National
Former police chief Thakuri surrenders two years after being convicted in Sudan scam
Supreme Court registers his petition to review the judgement before sending him to Dillibazaar PrisonNayak Paudel
Former Nepal Police chief Ramesh Chand Thakuri, who was on the run after being convicted in the multi-million rupees scam involving the purchase of armoured personnel carriers (APC) for the Nepali UN peacekeepers in Sudan, surrendered to the authorities on Thursday.
After remaining in hiding for two years, the former inspector general of police turned himself in before the Supreme Court. He had reportedly reached the court to file a review petition against the court’s order to send him to two and a half years in prison and pay Rs 40,000 in fines.
“Thakuri was taken to Dillibazaar Prison after the court registered his petition to review the judgement,” Devendra Dhakal, an information officer at the Supreme Court, told the Post.
On April 30, 2017, a division bench of the then chief justice Sushila Karki and Justice Biswombhar Prasad Shrestha had convicted top cops of Nepal Police, including Thakuri, in the case known as the ‘Sudan scam’ for their role in purchasing sub-standard APCs for the Nepali UN peacekeepers deployed in the Darfur region of Sudan.
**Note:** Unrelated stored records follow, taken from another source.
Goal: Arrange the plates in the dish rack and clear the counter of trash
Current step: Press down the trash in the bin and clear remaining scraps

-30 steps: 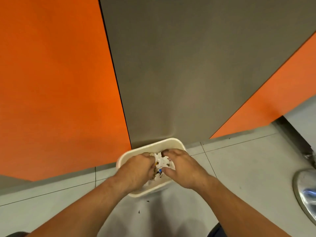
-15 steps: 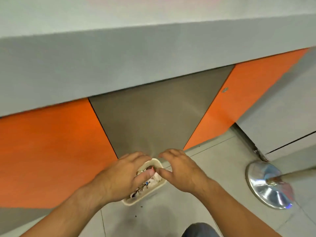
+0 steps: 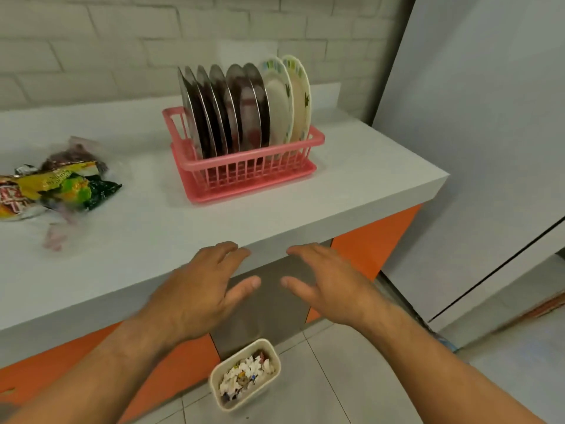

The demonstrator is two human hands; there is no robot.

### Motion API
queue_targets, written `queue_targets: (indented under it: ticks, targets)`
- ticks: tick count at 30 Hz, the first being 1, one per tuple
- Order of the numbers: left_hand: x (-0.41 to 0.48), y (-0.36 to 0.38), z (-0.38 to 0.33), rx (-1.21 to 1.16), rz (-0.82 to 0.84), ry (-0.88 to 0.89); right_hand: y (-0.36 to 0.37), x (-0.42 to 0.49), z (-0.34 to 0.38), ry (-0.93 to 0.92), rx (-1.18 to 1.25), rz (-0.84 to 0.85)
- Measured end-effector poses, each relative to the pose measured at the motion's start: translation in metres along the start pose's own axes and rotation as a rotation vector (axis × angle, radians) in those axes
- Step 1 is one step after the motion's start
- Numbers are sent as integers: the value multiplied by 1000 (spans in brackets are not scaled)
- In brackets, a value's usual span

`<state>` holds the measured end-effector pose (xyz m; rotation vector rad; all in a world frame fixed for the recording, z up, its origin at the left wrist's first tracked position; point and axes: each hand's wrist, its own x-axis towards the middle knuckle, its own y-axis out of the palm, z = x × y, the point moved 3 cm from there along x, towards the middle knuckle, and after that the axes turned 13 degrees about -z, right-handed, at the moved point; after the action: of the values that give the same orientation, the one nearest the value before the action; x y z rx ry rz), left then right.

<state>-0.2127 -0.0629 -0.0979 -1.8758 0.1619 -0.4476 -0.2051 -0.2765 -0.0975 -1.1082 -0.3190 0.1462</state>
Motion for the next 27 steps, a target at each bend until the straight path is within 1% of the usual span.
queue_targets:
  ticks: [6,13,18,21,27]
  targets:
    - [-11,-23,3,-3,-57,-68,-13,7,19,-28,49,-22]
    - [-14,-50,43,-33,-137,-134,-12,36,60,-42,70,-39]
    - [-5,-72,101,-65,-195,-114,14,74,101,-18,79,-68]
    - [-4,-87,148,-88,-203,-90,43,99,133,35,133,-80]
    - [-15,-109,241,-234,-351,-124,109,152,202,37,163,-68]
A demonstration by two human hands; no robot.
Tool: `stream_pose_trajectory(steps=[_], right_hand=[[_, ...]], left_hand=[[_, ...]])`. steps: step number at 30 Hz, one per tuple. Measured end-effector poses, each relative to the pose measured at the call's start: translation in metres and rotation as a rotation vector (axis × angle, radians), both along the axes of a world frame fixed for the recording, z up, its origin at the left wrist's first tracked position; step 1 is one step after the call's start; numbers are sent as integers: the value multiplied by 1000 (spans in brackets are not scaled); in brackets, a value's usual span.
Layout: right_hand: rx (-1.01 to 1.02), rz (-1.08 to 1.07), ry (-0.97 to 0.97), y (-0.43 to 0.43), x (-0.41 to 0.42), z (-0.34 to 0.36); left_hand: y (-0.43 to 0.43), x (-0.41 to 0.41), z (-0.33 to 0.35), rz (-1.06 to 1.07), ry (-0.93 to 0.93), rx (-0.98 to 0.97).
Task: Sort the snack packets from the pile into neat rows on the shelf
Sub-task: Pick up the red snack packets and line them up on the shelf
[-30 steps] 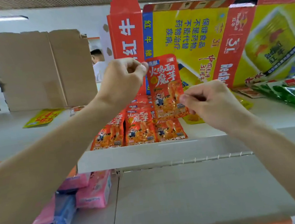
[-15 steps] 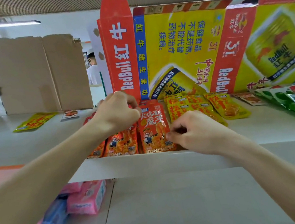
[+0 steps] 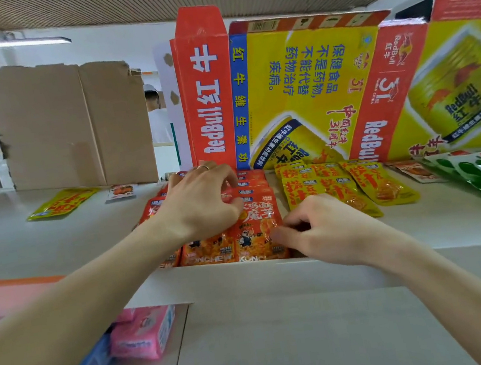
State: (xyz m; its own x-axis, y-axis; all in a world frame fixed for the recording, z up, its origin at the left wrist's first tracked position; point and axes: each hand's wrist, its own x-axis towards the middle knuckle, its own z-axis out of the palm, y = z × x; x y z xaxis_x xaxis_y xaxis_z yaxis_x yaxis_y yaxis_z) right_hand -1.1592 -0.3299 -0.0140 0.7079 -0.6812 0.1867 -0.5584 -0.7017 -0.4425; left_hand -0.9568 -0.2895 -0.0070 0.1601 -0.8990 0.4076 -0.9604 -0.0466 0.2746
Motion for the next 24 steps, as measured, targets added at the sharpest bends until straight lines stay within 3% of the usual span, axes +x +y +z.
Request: stream_pose_trajectory(steps=[4,8,12,18,24], right_hand=[[-257,-19,-207,-4,2,-4],[-419,53,-88,2,6,-7],[-412,45,29,10,11,-13],[-368,21,58,10,13,-13],[-400,13,52,13,18,-11]], left_hand=[[19,-2,5,-118,-33,-18],[49,-2,4,-131,-176,-25],[66,7,-5,-107,-210,-7],[59,15,-3,-145,-197,81],[63,19,-2,-138,-194,34]])
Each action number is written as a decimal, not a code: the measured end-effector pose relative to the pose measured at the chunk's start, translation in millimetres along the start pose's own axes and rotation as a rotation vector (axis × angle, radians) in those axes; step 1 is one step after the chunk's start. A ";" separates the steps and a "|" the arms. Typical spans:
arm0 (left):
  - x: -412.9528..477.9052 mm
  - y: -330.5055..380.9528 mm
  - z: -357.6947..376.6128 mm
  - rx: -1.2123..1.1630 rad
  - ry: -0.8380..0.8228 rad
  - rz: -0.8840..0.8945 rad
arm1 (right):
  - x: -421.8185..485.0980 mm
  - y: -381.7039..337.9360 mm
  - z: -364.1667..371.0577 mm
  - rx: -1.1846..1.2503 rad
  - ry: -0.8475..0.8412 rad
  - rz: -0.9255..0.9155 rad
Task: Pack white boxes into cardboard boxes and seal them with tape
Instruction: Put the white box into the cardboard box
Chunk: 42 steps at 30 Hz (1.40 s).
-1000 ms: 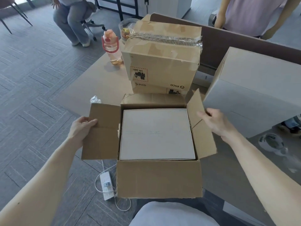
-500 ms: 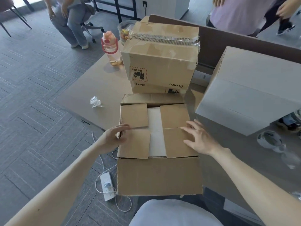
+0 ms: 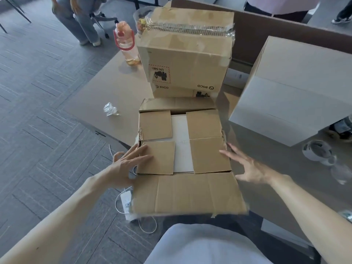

An inquiry by the State Affairs Committee of Parliament at the time had concluded that Rs 310 million out of the total Rs 445 million set aside for the procurement of military vehicles had been embezzled with the involvement of politicians, senior police officials and contractors from Nepal and the UK.
Even the United Nations Mission in Darfur had declared the Nepali mission “defunct” for procuring substandard APCs from the Czech Republic, which were used during World War II.
In 2011, Thakuri was removed as the chief of Nepal Police after the Commission for Investigation of Abuse of Authority found him guilty in the scam. He was the first Inspector General of Nepal Police to be removed from the post on charges of corruption.
Along with Thakuri, the court had also convicted former inspectors general Om Bikram Rana and Hem Bahadur Gurung, former additional inspector general Deepak Singh Thangden, former deputy inspector general Deepak Shrestha and other officials.
Rana, Gurung, Thangden and Shrestha had surrendered a month and a half after the court verdict.